Find the line with "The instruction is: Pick" in the entries below. Repeat it, every following line, and the line with "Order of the", exactly and with nothing added.

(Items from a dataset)

━━━━━━

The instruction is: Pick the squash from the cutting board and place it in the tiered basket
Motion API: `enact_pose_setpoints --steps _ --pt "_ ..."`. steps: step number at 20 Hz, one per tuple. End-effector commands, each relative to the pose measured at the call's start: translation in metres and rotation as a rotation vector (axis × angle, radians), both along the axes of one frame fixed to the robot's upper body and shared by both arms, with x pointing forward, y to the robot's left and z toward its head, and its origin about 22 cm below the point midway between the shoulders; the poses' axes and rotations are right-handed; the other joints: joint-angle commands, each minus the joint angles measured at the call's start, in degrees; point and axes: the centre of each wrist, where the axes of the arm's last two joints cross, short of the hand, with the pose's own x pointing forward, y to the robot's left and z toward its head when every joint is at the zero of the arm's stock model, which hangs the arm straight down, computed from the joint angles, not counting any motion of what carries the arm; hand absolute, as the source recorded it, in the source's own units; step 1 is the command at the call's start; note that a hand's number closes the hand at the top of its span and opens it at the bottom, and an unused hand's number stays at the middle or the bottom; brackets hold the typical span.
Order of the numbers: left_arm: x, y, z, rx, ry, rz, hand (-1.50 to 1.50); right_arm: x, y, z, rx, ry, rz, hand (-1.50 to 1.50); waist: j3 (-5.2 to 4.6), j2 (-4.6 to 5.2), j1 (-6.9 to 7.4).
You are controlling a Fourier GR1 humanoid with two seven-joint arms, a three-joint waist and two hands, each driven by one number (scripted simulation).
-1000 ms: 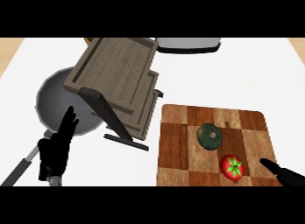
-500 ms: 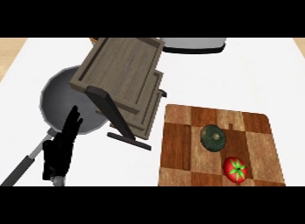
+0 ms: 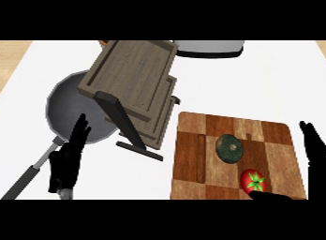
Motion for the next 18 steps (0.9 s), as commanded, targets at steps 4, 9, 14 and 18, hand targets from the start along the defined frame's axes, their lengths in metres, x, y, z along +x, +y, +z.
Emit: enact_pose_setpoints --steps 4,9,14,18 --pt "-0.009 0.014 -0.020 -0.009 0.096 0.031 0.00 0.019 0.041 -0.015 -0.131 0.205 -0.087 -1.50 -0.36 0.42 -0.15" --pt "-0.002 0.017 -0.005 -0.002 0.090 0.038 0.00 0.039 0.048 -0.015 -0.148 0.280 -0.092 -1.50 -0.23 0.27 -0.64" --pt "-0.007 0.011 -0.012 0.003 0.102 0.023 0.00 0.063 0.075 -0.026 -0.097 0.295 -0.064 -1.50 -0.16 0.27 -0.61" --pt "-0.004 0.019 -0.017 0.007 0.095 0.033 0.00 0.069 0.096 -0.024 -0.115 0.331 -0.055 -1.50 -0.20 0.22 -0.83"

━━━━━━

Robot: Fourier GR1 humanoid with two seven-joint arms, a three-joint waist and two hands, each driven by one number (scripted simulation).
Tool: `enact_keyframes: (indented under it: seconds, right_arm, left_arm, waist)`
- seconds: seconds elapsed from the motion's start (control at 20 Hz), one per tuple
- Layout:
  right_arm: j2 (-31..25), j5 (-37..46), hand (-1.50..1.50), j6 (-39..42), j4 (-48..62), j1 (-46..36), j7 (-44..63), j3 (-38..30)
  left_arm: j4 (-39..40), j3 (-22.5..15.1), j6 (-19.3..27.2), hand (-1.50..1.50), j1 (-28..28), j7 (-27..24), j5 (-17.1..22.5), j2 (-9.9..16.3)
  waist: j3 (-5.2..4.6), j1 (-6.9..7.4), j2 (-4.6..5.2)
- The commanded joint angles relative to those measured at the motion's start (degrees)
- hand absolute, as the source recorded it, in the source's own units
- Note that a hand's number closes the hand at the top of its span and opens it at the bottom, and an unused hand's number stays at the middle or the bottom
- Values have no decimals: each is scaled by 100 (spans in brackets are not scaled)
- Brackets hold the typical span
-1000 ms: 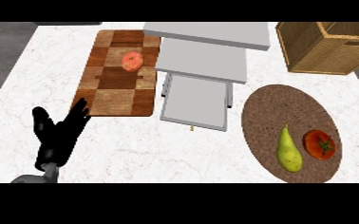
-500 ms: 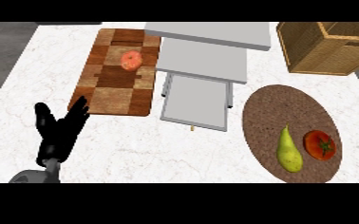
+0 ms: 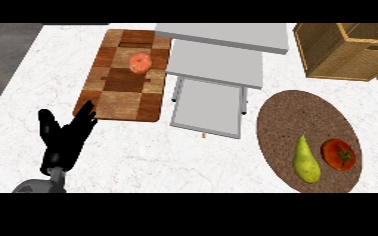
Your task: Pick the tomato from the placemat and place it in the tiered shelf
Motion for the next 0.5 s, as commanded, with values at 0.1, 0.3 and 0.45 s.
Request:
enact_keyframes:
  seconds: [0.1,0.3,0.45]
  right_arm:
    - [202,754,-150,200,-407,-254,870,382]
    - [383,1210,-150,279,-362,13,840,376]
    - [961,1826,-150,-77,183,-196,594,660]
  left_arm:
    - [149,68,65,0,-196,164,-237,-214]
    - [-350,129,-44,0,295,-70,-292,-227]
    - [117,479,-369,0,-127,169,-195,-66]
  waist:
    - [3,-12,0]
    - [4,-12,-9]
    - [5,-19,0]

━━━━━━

**Answer to this exercise:**
The instruction is: Pick the squash from the cutting board and place it in the tiered basket
Motion API: `enact_pose_setpoints --steps _ --pt "_ ..."`. steps: step number at 20 Hz, one per tuple. End-effector commands, each relative to the pose measured at the call's start: translation in metres and rotation as a rotation vector (axis × angle, radians), both along the axes of one frame fixed to the robot's upper body and shared by both arms, with x pointing forward, y to the robot's left and z toward its head, and its origin about 22 cm below the point midway between the shoulders; the poses' axes and rotations are right-handed; the other joints: joint-angle commands, each minus the joint angles measured at the call's start, in degrees; point and axes: the centre of each wrist, where the axes of the arm's last two joints cross, short of the hand, with the pose's own x pointing forward, y to the robot's left and z toward its head when every joint is at the zero of the arm's stock model, which hangs the arm straight down, computed from the joint angles, not counting any motion of what carries the arm; hand absolute, as the source recorded it, in the source's own units; step 1 is the command at the call's start; note that a hand's number closes the hand at the top of its span and opens it at the bottom, and an unused hand's number stays at the middle or the bottom; brackets hold the typical span.
Order of the numbers: left_arm: x, y, z, rx, ry, rz, hand (-1.50 to 1.50); right_arm: x, y, z, rx, ry, rz, hand (-1.50 to 1.50); waist: j3 (-5.2 to 4.6), j2 (-4.6 to 5.2), j1 (-6.9 to 7.4).

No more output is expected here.